Marset no actuó solo; rodeado de exjugadores profesionales y con la contratación estratégica de un exseleccionado nacional como director técnico, armó un equipo competitivo con aspiraciones claras: disputar la Copa Simón Bolívar y lograr el ascenso a la División Profesional boliviana. Los elevados salarios ofrecidos atrajeron a futbolistas experimentados que quizás no hubieran encontrado oportunidades similares dentro del circuito profesional formal. Sin embargo, esta aparente prosperidad encubría un entramado ilícito que culminaría abruptamente con la intervención policial.

El 29 de julio de 2023 marcó un punto crítico cuando las fuerzas del orden realizaron un allanamiento en el domicilio donde residía Marset junto a su familia. Ante esta situación, el narcotraficante huyó dejando atrás no solo su vivienda sino también las operaciones futbolísticas que dirigía. La actividad deportiva se paralizó inmediatamente en el Club Leones, evidenciando cómo las actividades ilegales habían permeado hasta lo más profundo del deporte local.

Las investigaciones posteriores sacaron a la luz una red que involucraba a dirigentes deportivos vinculados con Marset. Entre ellos destacó Noel Montaño, entonces presidente de la Asociación Cruceña de Fútbol, quien fue señalado por presuntamente recibir sobornos para facilitar la inscripción fraudulenta del uruguayo bajo identidad falsa. Aunque Montaño negó categóricamente estas acusaciones, su incapacidad para probar su inocencia derivó en su fuga a São Paulo, donde fue capturado por la Policía Federal Brasileña.

Este caso ha tenido consecuencias significativas tanto para el club como para sus integrantes. El equipo fue sancionado y descendido a categoría inferior como parte del castigo por las irregularidades cometidas bajo la gestión de Marset. Por otro lado, varios miembros vinculados al club —incluido el entrenador— fueron encarcelados en Palmasola debido a su implicación directa o indirecta en las actividades ilegales relacionadas con este entramado.

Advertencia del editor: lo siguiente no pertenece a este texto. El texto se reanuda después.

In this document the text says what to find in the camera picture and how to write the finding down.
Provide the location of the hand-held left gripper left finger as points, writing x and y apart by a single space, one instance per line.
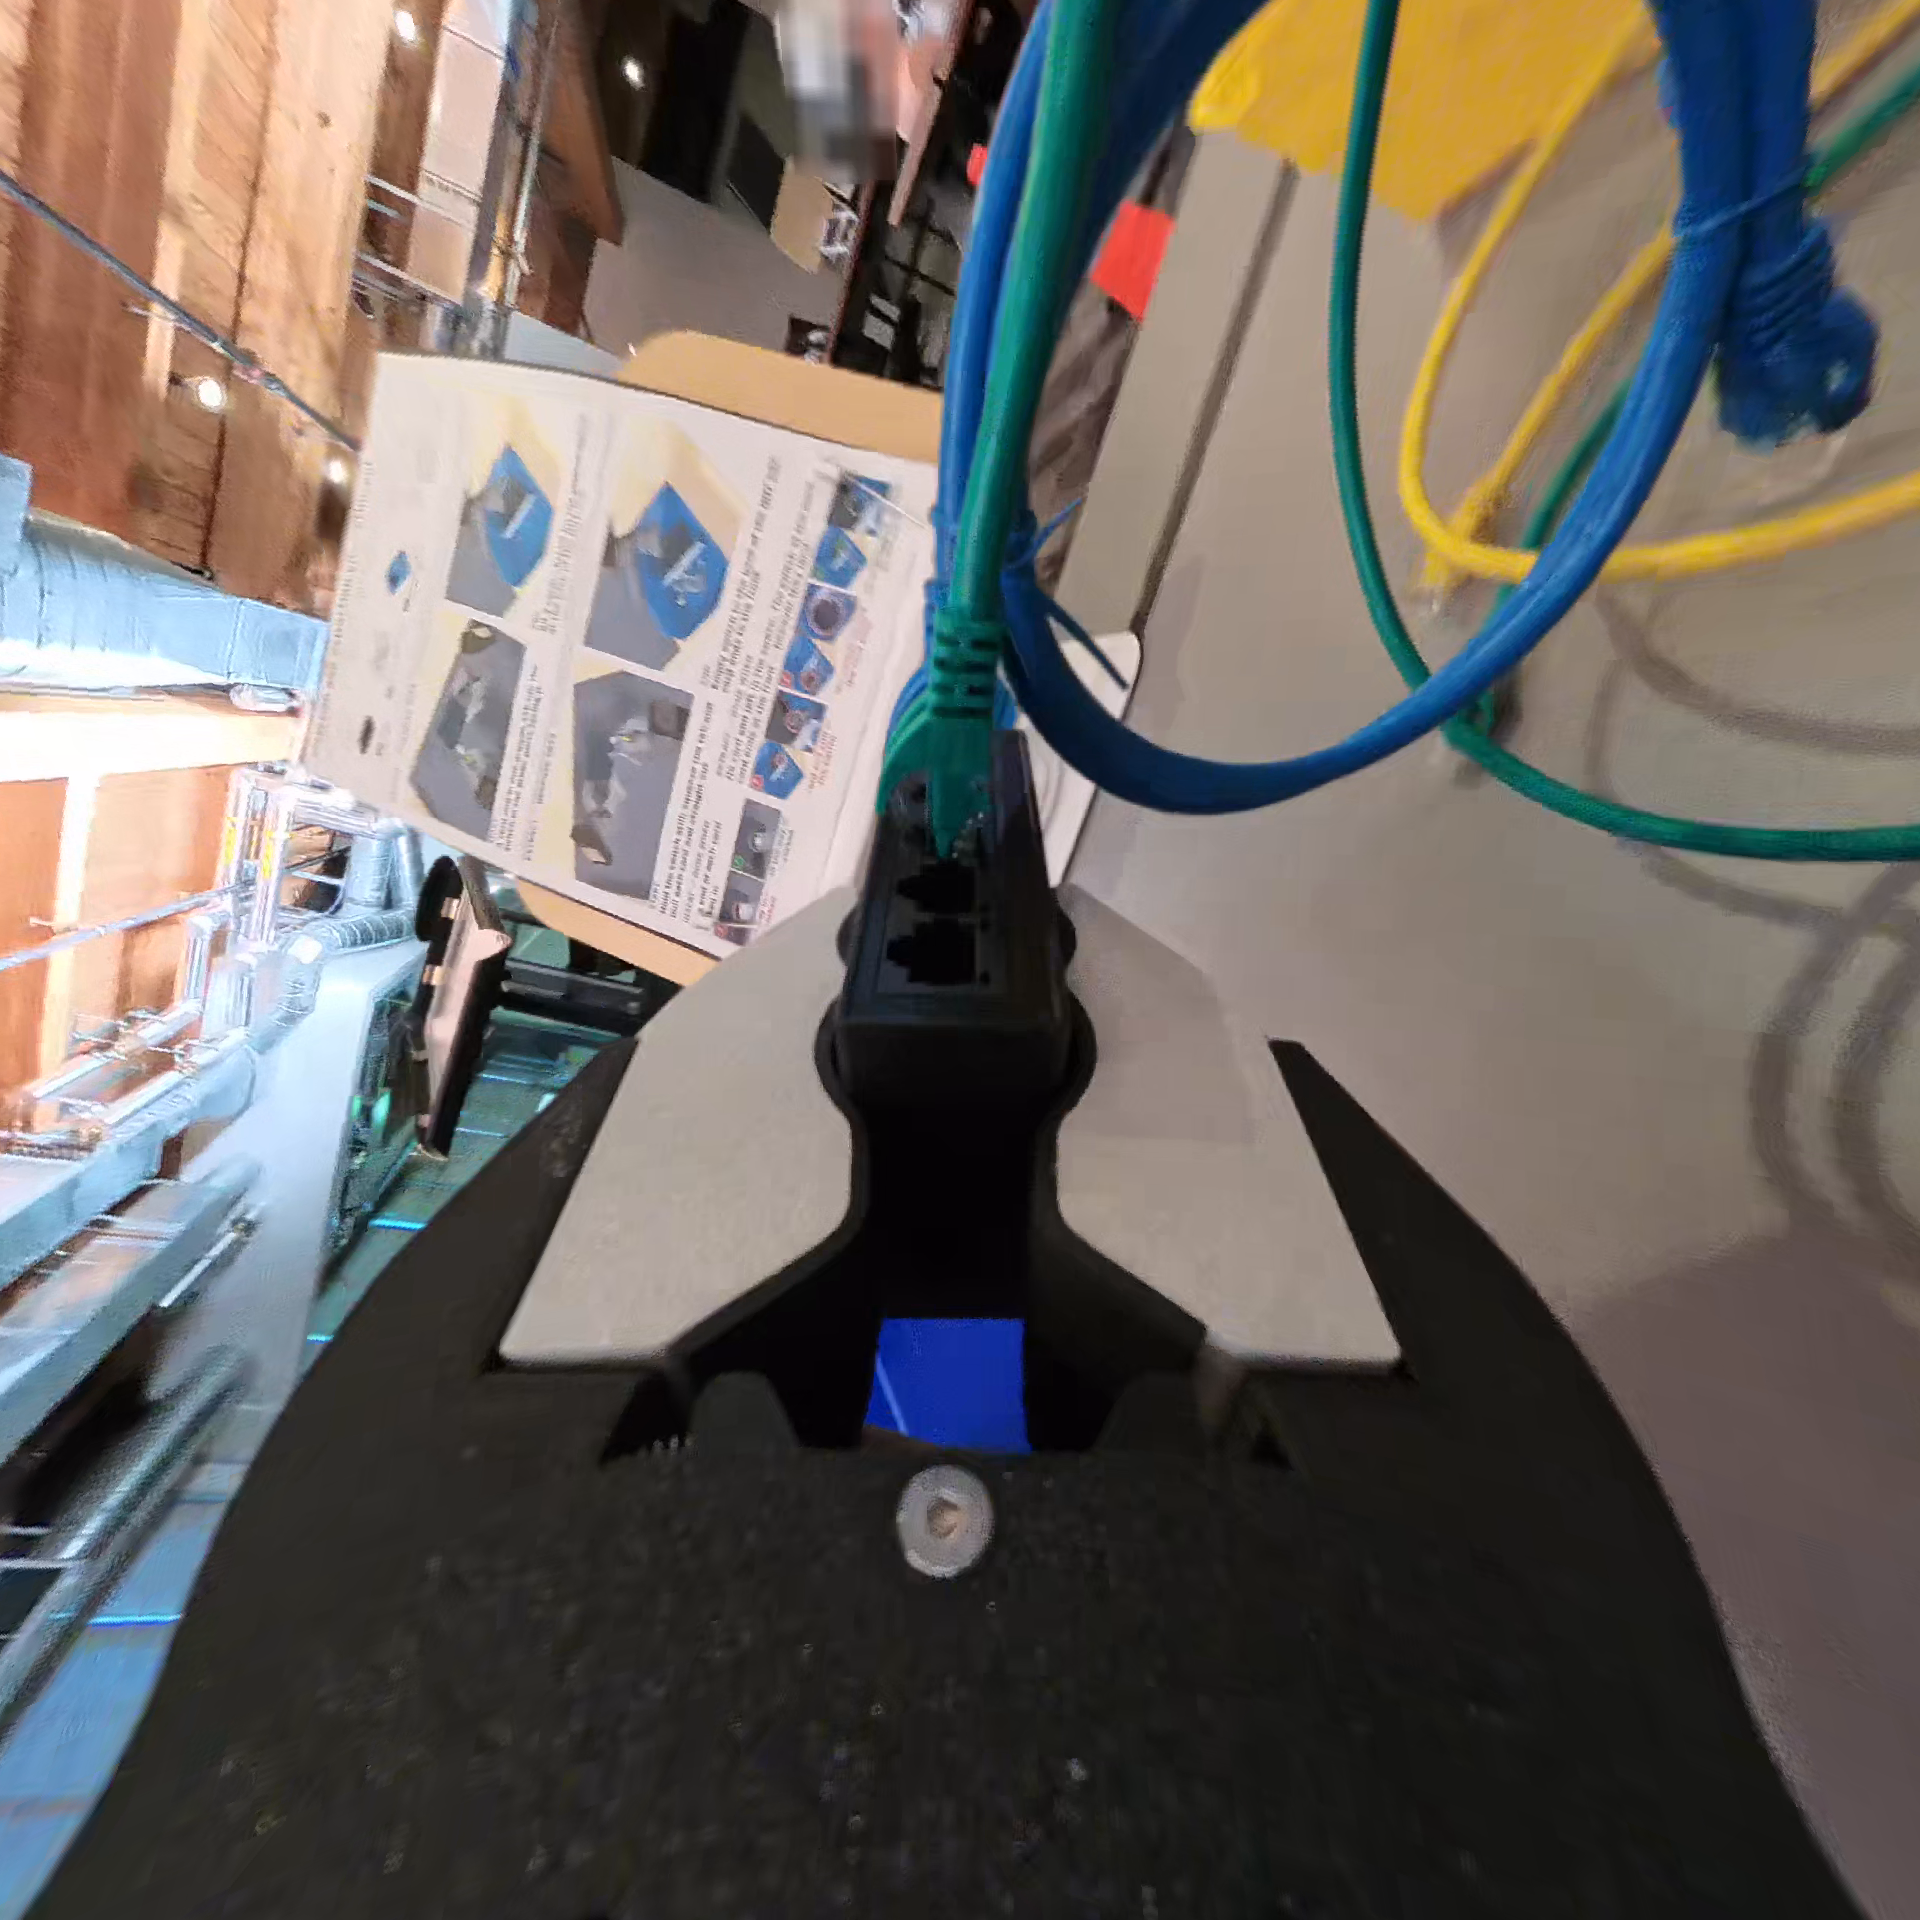
704 1186

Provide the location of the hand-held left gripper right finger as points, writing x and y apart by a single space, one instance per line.
1184 1186

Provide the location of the black network switch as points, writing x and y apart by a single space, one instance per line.
953 1080

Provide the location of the blue plastic bin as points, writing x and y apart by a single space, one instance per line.
945 1382

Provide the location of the yellow plastic bin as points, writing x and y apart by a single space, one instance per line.
1289 90

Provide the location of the instruction sheet board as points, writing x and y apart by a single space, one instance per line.
599 599

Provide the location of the orange traffic cone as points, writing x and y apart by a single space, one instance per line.
1132 263

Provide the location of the silver ventilation duct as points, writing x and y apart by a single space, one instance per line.
119 615

La historia de Sebastián Marset es un claro ejemplo del impacto negativo que puede tener la infiltración del narcotráfico en ámbitos tan populares y sensibles como el deporte. Más allá del daño institucional y deportivo ocasionado, este caso refleja cómo figuras criminales pueden aprovecharse del fútbol como fachada para legitimar recursos ilícitos y expandir sus redes operacionales. Además, pone sobre la mesa los desafíos que enfrentan las autoridades deportivas y judiciales para preservar la integridad del juego frente a intereses económicos corruptos y criminales.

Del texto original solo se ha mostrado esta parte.